Without pictures, return the lines from the one containing "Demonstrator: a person" through the last line of the data below, exactly.

*** Supplied material Section Begins ***

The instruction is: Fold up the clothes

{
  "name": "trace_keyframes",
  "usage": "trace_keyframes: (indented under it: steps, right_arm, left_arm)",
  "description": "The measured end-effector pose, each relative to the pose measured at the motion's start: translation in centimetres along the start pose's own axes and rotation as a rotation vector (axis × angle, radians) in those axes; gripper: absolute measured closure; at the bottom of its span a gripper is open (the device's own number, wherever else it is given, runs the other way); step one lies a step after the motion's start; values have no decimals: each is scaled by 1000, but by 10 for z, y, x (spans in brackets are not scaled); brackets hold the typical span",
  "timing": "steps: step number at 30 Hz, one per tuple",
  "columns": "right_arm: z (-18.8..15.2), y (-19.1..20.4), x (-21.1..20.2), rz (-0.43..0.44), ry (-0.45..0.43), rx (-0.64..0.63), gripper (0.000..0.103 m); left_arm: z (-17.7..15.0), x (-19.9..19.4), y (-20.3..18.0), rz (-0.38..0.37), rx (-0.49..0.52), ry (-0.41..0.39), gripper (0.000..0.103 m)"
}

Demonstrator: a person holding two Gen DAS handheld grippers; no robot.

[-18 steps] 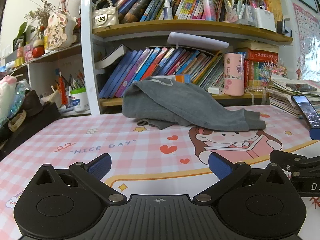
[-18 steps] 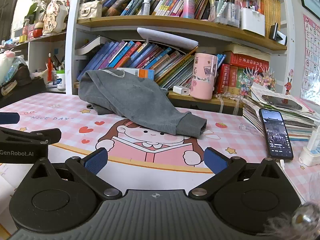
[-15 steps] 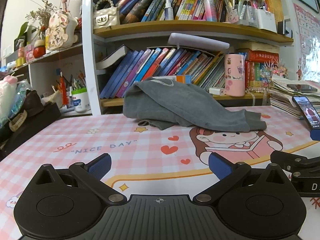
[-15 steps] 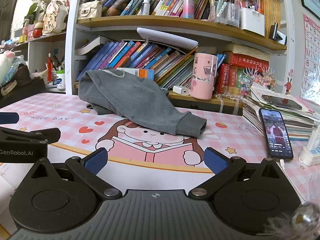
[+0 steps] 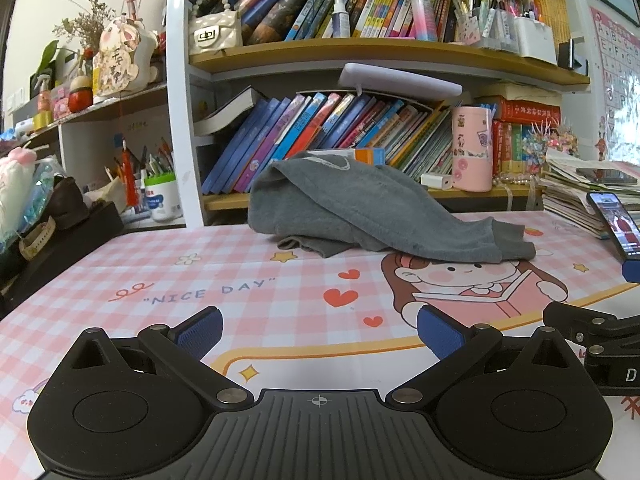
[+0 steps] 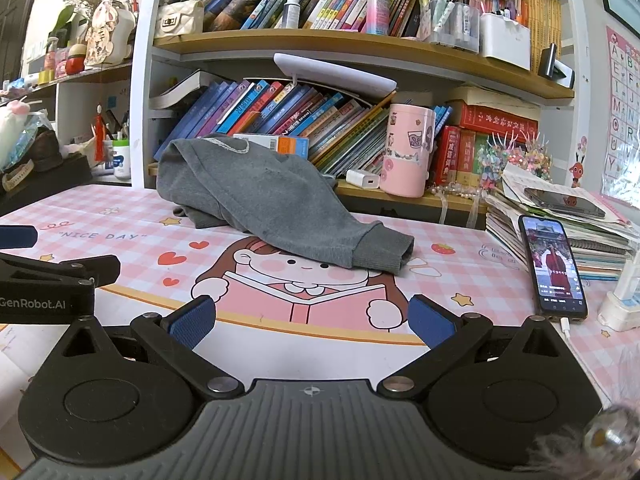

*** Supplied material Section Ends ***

=== Your response ===
Demonstrator: a person holding two Gen DAS handheld grippers; no robot.

[-18 steps] 
[-18 steps] 
[-15 steps] 
[-15 steps] 
[+0 steps] 
[+0 steps] 

This exercise has no more to it.